▸ **Work required**: Return the records that follow, matching each one exactly.
(Records shown begins)
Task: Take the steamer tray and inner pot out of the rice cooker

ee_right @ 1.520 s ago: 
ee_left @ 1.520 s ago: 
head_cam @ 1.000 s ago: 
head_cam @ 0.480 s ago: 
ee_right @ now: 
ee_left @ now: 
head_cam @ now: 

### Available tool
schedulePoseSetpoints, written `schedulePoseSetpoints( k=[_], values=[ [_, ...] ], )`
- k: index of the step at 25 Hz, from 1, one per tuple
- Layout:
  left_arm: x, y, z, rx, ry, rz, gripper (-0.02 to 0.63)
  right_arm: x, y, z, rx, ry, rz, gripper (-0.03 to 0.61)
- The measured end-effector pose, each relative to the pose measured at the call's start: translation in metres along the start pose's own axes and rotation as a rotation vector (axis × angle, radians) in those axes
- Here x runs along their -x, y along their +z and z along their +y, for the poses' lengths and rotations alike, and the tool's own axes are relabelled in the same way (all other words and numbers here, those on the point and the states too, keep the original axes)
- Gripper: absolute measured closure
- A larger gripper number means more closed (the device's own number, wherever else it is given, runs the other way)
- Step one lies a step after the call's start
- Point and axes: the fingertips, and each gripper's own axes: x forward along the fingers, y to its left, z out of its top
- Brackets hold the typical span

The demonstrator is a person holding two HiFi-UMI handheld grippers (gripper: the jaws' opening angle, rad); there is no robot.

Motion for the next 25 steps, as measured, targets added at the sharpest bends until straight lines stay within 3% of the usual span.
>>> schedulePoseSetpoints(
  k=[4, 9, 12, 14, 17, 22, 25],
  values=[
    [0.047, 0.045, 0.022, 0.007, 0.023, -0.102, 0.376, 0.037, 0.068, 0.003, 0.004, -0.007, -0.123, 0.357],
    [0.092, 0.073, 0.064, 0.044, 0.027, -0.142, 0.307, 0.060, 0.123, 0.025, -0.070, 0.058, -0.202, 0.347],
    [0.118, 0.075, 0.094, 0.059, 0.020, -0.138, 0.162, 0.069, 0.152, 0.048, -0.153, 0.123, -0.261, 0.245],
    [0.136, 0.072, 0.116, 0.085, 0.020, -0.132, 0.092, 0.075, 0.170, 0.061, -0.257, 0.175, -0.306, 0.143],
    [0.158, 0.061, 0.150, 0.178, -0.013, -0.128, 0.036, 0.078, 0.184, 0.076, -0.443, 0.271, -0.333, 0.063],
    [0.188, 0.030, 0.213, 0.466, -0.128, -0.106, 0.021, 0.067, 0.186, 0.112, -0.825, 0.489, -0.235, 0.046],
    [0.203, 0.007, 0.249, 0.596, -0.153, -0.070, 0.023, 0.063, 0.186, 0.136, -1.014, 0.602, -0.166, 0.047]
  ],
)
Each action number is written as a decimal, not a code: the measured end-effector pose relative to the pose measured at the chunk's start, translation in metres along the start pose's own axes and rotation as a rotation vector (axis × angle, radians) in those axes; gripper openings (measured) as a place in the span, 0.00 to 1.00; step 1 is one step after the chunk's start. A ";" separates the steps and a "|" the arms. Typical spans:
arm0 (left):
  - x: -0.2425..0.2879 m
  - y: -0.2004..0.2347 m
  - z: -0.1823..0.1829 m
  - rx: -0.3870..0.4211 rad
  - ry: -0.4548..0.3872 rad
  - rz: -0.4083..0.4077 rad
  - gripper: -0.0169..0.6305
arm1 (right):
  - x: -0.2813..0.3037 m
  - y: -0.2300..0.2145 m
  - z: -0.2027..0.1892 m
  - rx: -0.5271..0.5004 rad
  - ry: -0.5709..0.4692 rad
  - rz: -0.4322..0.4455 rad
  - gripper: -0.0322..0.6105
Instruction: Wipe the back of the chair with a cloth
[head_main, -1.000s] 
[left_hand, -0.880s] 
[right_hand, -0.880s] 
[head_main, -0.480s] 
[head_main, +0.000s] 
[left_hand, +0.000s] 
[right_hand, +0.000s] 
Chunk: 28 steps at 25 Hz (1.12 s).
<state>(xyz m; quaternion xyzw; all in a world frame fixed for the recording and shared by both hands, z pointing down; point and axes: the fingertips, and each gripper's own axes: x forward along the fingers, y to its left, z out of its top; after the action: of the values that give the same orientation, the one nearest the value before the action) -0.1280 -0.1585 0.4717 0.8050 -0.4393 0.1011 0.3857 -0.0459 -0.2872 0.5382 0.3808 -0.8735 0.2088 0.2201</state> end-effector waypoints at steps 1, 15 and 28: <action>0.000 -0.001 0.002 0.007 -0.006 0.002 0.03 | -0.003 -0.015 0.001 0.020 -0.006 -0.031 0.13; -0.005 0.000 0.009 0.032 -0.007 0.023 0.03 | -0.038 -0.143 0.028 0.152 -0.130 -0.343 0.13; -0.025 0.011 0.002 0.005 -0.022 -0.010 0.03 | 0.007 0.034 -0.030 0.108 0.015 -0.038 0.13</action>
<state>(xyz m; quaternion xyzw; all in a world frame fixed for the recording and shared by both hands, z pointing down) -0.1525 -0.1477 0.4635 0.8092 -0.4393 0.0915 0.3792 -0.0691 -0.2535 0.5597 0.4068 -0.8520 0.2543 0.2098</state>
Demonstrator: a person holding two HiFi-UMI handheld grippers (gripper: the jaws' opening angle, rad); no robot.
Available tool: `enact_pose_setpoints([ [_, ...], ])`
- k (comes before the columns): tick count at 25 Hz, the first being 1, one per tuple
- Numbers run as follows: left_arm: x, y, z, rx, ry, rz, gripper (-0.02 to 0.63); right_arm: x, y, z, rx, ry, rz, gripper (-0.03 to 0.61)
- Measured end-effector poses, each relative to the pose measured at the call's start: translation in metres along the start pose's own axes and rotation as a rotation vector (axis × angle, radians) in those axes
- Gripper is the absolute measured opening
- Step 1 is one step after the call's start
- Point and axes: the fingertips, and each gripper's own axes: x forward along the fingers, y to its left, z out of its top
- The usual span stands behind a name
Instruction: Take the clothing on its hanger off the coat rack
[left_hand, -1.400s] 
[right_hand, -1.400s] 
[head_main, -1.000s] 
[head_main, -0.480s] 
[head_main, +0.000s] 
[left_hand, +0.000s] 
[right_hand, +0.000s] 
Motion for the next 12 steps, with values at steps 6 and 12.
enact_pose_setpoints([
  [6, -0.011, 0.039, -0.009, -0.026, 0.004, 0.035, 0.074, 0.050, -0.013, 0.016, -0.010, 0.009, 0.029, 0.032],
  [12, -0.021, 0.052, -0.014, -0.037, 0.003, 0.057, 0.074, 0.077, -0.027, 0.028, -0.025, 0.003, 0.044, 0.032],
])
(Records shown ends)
▸ **Problem solution**:
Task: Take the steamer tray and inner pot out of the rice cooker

ee_right @ 1.520 s ago: 
ee_left @ 1.520 s ago: 
head_cam @ 1.000 s ago: 
head_cam @ 0.480 s ago: 
ee_right @ now: 
ee_left @ now: 
head_cam @ now: 

### Available tool
schedulePoseSetpoints, written `schedulePoseSetpoints( k=[_], values=[ [_, ...] ], )`
- k: index of the step at 25 Hz, from 1, one per tuple
- Layout:
  left_arm: x, y, z, rx, ry, rz, gripper (-0.02 to 0.63)
  right_arm: x, y, z, rx, ry, rz, gripper (-0.03 to 0.61)
- The measured end-effector pose, each relative to the pose measured at the call's start: translation in metres along the start pose's own axes and rotation as a rotation vector (axis × angle, radians) in those axes
- Here x runs along their -x, y along their +z and z along their +y, for the poses' lengths and rotations alike, and the tool's own axes are relabelled in the same way (all other words and numbers here, those on the point and the states too, keep the original axes)
- Gripper: absolute measured closure
- A larger gripper number means more closed (the device's own number, wherever else it is given, runs the other way)
- Step one lies a step after the call's start
- Point and axes: the fingertips, and each gripper's own axes: x forward along the fingers, y to its left, z out of its top
- Brackets hold the typical span

The demonstrator is a person holding two HiFi-UMI handheld grippers (gripper: the jaws' opening angle, rad); there is no robot.

Motion for the next 25 steps, as measured, targets added at the sharpest bends until straight lines stay within 3% of the usual span.
>>> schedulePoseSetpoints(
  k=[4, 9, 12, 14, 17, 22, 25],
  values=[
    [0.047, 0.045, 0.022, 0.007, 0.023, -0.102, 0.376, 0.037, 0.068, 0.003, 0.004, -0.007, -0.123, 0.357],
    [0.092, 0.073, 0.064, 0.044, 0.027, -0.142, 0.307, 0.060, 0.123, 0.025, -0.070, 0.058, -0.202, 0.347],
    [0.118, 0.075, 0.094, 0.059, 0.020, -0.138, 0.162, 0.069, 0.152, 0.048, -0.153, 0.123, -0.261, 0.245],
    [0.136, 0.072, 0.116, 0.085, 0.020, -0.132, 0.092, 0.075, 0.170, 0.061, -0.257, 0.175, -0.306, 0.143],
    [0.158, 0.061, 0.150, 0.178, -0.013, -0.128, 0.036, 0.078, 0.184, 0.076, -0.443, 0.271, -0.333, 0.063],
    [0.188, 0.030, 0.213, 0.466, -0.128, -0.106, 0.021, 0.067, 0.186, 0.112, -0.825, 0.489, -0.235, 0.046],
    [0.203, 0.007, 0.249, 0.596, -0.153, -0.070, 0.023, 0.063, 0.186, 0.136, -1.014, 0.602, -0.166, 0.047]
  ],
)
Each action number is written as a decimal, not a code: the measured end-effector pose relative to the pose measured at the chunk's start, translation in metres along the start pose's own axes and rotation as a rotation vector (axis × angle, radians) in those axes; gripper openings (measured) as a place in the span, 0.00 to 1.00; step 1 is one step after the chunk's start. A ";" separates the steps and a "|" the arms. Typical spans:
arm0 (left):
  - x: -0.2425..0.2879 m
  - y: -0.2004..0.2347 m
  - z: -0.1823..0.1829 m
  - rx: -0.3870..0.4211 rad
  - ry: -0.4548..0.3872 rad
  - rz: -0.4083..0.4077 rad
  - gripper: -0.0169..0.6305
arm1 (right):
  - x: -0.2813..0.3037 m
  - y: -0.2300..0.2145 m
  - z: -0.2027..0.1892 m
  - rx: -0.5271..0.5004 rad
  - ry: -0.5709..0.4692 rad
  - rz: -0.4322..0.4455 rad
  - gripper: -0.0322..0.6105
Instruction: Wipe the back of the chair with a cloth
[head_main, -1.000s] 
[left_hand, -0.880s] 
[right_hand, -0.880s] 
[head_main, -0.480s] 
[head_main, +0.000s] 
[left_hand, +0.000s] 
[right_hand, +0.000s] 
Chunk: 28 steps at 25 Hz (1.12 s).
<state>(xyz m; quaternion xyzw; all in a world frame fixed for the recording and shared by both hands, z pointing down; point and axes: the fingertips, and each gripper's own axes: x forward along the fingers, y to its left, z out of its top; after the action: of the values that give the same orientation, the one nearest the value before the action) -0.1280 -0.1585 0.4717 0.8050 -0.4393 0.1011 0.3857 -0.0459 -0.2872 0.5382 0.3808 -0.8735 0.2088 0.2201</state> end-effector waypoints at steps 1, 15 and 28: <action>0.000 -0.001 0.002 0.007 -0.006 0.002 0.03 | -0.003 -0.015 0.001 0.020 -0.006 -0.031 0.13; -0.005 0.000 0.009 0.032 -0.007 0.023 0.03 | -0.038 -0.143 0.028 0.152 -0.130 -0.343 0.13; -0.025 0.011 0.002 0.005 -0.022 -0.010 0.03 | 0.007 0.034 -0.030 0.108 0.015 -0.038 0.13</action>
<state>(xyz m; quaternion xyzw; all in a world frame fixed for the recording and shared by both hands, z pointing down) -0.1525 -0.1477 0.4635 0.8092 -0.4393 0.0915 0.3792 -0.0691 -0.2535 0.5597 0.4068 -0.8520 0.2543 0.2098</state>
Demonstrator: a person holding two HiFi-UMI handheld grippers (gripper: the jaws' opening angle, rad); no robot.
Available tool: `enact_pose_setpoints([ [_, ...], ])`
- k (comes before the columns): tick count at 25 Hz, the first being 1, one per tuple
- Numbers run as follows: left_arm: x, y, z, rx, ry, rz, gripper (-0.02 to 0.63); right_arm: x, y, z, rx, ry, rz, gripper (-0.03 to 0.61)
- Measured end-effector poses, each relative to the pose measured at the call's start: translation in metres along the start pose's own axes and rotation as a rotation vector (axis × angle, radians) in those axes
- Gripper is the absolute measured opening
- Step 1 is one step after the call's start
- Point and axes: the fingertips, and each gripper's own axes: x forward along the fingers, y to its left, z out of its top
- The usual span stands behind a name
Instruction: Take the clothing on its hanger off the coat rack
[left_hand, -1.400s] 
[right_hand, -1.400s] 
[head_main, -1.000s] 
[head_main, -0.480s] 
[head_main, +0.000s] 
[left_hand, +0.000s] 
[right_hand, +0.000s] 
Motion for the next 12 steps, with values at steps 6 and 12.
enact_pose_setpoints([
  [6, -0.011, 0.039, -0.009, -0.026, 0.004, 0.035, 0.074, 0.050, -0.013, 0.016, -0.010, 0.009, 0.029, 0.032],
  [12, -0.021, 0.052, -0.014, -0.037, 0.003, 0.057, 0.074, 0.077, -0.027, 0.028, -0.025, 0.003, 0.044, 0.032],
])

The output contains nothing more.